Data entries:
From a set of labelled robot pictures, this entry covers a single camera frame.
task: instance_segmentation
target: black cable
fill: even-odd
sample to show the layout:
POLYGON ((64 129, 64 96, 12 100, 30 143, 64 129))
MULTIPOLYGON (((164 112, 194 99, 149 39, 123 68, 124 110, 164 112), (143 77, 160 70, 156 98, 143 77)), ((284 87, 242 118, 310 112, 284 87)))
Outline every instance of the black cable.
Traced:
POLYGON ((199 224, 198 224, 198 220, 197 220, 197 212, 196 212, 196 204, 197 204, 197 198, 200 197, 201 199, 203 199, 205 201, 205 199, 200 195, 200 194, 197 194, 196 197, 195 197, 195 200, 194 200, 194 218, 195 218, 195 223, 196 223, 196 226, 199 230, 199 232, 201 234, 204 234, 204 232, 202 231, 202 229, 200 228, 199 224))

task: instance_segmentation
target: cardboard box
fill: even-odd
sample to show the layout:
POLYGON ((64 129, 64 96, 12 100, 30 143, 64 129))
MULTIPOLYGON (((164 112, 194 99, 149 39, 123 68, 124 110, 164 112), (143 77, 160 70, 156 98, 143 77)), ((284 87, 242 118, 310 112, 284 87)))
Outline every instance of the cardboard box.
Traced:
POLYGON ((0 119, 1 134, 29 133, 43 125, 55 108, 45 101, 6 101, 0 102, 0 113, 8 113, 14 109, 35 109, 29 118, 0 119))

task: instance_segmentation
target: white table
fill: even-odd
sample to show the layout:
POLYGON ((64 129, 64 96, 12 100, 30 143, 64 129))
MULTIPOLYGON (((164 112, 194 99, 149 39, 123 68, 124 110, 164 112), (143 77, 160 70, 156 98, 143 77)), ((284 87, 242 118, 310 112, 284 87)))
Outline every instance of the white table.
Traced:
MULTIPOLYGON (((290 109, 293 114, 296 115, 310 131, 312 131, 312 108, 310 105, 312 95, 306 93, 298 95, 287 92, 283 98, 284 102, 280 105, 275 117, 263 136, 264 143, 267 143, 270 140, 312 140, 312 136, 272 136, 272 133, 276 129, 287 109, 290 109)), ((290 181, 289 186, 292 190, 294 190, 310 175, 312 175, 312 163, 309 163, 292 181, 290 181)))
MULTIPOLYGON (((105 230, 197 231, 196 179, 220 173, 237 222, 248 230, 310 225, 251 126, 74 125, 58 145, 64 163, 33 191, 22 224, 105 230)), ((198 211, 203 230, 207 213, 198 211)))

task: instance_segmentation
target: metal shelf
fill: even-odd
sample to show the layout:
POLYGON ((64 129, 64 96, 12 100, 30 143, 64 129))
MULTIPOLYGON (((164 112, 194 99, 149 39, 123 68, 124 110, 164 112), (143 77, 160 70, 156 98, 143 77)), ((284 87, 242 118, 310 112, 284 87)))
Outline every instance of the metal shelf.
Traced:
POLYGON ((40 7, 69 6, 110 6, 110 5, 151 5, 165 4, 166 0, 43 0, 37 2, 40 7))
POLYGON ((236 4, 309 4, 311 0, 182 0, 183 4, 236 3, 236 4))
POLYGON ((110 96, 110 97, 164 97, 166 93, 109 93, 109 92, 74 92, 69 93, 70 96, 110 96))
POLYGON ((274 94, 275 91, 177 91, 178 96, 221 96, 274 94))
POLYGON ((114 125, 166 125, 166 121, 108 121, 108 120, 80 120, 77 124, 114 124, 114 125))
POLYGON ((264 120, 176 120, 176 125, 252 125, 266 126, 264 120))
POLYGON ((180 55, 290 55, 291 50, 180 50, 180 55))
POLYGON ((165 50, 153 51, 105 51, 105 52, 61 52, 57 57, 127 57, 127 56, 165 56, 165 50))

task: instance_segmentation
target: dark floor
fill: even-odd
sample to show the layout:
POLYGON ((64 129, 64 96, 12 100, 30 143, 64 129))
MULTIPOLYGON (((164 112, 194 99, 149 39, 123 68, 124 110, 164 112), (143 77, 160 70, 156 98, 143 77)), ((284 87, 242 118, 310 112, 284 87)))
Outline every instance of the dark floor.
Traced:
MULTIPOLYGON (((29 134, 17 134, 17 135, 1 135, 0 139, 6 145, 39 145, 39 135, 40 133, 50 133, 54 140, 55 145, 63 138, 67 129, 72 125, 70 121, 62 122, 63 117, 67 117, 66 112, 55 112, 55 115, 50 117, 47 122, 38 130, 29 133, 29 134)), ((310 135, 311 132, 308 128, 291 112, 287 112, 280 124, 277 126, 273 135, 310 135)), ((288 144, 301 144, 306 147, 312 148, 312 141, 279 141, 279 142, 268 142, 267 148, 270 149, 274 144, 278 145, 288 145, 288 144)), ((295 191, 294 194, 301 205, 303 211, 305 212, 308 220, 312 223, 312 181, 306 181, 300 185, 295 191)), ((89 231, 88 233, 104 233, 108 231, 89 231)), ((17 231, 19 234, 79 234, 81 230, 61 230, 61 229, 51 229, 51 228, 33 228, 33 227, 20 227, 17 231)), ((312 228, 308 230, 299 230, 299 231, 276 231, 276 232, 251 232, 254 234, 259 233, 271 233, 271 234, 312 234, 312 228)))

Your goal> Filter the records above, keeping each line that contains the word "every".

Response box>
Outline every instance of the black cable.
Outline every instance of the cardboard box.
Outline every instance of the white table.
Outline every instance of the metal shelf.
Outline every instance of the dark floor.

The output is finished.